::: MATERIAL FOR THIS EXERCISE :::
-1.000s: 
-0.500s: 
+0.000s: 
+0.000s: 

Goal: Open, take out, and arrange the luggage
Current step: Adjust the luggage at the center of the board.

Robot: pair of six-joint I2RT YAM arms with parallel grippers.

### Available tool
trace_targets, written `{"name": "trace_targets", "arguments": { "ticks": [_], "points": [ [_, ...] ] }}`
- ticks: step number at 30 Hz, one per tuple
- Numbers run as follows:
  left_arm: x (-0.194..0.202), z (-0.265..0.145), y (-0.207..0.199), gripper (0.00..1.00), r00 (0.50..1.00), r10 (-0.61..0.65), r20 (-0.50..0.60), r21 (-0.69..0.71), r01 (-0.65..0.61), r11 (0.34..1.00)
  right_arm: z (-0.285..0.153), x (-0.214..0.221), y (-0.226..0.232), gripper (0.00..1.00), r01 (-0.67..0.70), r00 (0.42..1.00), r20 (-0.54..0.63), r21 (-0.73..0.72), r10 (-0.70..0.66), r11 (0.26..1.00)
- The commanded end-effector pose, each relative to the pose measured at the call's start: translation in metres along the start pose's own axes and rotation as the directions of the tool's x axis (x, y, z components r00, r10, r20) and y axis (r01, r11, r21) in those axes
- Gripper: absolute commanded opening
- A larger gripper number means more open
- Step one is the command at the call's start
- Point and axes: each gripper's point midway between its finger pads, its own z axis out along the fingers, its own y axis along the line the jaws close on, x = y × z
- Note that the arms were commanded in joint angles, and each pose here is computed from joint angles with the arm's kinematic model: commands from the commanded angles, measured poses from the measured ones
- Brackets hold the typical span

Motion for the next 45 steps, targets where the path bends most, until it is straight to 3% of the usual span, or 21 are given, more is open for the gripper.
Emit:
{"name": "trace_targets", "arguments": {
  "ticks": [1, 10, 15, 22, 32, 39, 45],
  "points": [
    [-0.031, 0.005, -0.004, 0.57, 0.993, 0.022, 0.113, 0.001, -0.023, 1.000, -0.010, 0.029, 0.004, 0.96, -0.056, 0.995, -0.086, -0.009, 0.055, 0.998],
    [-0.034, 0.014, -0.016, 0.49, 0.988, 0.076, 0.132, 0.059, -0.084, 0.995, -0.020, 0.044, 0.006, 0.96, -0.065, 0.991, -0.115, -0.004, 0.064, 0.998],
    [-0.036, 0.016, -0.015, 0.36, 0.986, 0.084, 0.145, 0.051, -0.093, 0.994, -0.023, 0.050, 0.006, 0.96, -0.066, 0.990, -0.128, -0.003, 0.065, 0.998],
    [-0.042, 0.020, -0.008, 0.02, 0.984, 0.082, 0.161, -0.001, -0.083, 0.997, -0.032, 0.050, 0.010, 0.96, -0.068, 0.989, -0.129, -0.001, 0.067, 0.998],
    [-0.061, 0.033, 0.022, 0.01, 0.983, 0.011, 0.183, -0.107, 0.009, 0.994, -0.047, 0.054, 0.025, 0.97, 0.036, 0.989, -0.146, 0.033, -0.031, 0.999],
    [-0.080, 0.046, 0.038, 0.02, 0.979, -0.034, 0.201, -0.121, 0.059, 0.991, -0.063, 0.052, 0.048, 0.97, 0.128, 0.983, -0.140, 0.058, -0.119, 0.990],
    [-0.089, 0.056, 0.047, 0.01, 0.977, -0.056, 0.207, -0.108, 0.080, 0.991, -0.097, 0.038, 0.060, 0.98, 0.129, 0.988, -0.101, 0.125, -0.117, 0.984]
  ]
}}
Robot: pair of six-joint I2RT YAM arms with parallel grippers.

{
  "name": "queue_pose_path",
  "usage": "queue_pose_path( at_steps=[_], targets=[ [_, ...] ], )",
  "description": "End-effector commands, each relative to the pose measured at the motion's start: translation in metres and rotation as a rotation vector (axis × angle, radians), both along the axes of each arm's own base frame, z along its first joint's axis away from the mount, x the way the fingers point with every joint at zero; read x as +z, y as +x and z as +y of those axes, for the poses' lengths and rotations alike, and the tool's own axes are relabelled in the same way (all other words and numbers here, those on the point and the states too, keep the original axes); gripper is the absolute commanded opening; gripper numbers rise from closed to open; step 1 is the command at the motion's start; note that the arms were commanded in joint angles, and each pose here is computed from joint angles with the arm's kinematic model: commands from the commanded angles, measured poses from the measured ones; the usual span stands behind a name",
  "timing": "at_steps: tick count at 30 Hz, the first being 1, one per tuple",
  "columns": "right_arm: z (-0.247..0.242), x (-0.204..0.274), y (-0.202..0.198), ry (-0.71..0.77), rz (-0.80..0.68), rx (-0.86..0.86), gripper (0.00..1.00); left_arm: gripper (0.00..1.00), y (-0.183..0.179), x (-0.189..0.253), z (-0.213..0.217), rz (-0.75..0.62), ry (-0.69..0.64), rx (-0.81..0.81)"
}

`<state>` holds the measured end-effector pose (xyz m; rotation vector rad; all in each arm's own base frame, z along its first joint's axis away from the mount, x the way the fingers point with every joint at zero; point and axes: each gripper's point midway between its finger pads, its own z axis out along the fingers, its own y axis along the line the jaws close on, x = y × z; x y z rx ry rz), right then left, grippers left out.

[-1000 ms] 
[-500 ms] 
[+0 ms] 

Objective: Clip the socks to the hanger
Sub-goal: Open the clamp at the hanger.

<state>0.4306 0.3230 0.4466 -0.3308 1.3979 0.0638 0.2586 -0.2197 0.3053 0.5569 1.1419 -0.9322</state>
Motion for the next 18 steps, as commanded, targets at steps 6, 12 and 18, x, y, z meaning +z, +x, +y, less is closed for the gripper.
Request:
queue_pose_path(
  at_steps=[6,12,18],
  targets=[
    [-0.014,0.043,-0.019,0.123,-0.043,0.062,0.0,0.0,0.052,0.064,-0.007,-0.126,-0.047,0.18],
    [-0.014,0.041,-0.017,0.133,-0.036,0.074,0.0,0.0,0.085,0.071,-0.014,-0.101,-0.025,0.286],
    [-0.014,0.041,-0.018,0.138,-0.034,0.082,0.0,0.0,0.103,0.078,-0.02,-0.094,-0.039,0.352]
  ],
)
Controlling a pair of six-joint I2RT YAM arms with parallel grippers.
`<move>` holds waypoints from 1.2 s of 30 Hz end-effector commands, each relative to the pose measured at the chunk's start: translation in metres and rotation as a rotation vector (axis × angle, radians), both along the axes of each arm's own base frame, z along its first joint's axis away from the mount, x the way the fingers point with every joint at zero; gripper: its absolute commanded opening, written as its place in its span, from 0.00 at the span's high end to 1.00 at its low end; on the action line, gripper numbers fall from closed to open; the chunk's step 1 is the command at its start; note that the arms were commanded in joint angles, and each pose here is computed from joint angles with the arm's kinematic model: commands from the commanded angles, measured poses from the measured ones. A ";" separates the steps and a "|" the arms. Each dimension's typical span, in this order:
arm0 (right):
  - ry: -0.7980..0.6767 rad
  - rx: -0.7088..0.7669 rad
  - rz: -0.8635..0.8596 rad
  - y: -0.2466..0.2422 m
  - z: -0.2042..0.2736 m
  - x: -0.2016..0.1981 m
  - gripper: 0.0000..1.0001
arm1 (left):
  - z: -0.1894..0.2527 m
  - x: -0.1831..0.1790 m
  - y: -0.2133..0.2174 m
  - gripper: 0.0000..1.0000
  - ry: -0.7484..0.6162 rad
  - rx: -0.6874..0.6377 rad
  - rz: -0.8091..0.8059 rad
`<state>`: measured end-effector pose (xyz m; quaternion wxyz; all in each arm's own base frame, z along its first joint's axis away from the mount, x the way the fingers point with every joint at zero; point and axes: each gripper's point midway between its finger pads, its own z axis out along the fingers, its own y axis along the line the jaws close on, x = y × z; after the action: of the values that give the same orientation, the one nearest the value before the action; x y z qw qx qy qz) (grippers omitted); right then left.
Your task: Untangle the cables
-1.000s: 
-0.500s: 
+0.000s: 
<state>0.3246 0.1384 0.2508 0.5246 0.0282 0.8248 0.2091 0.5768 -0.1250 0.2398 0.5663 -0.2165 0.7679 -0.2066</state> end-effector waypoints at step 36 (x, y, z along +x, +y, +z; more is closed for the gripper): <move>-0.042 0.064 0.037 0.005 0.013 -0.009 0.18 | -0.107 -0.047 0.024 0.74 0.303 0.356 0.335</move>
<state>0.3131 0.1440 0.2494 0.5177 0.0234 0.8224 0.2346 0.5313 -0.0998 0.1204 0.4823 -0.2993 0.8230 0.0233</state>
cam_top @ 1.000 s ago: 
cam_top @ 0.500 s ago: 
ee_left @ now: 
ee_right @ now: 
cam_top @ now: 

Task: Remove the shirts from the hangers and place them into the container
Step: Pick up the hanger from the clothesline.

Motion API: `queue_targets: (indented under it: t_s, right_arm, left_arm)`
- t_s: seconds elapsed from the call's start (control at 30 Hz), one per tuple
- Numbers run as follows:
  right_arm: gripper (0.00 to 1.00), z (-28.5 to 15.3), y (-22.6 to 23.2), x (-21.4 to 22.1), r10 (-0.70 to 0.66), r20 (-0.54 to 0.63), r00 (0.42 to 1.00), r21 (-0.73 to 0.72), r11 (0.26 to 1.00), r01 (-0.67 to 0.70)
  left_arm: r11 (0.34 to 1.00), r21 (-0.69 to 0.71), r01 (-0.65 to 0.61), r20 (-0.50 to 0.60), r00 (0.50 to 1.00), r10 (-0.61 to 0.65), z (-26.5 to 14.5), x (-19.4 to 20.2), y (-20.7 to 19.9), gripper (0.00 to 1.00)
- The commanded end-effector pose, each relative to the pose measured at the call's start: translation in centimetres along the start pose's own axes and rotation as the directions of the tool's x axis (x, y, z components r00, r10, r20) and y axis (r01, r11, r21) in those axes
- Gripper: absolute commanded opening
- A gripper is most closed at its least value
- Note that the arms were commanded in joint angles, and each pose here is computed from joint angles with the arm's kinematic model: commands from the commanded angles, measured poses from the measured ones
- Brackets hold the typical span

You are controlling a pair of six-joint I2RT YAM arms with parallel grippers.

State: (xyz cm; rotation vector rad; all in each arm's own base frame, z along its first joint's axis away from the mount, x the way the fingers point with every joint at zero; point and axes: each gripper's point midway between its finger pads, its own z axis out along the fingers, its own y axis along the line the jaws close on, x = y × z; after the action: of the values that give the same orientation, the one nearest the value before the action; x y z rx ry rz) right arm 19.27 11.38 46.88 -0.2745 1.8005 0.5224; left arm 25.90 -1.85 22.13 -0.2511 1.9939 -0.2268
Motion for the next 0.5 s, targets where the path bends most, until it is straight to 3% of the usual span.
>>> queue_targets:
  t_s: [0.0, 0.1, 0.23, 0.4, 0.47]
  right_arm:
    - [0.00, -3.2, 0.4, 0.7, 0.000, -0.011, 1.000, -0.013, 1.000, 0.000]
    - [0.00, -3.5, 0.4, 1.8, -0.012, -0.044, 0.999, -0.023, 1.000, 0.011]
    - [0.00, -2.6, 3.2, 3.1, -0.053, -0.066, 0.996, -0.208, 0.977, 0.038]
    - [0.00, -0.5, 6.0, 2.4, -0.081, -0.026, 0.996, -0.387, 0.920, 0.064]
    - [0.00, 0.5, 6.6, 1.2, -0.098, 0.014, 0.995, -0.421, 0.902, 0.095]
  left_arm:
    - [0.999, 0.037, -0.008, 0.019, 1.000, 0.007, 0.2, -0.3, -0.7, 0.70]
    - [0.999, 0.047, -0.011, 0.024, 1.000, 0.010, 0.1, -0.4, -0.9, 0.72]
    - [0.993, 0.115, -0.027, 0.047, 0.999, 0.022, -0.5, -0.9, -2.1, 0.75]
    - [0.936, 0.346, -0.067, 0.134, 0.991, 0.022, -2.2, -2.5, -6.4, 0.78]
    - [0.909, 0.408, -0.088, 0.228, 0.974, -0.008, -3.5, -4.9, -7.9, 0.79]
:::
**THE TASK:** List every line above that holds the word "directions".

**EXERCISE RESPONSE:**
- The commanded end-effector pose, each relative to the pose measured at the call's start: translation in metres along the start pose's own axes and rotation as the directions of the tool's x axis (x, y, z components r00, r10, r20) and y axis (r01, r11, r21) in those axes
- The commanded end-effector pose, each relative to the pose measured at the call's start: translation in centimetres along the start pose's own axes and rotation as the directions of the tool's x axis (x, y, z components r00, r10, r20) and y axis (r01, r11, r21) in those axes

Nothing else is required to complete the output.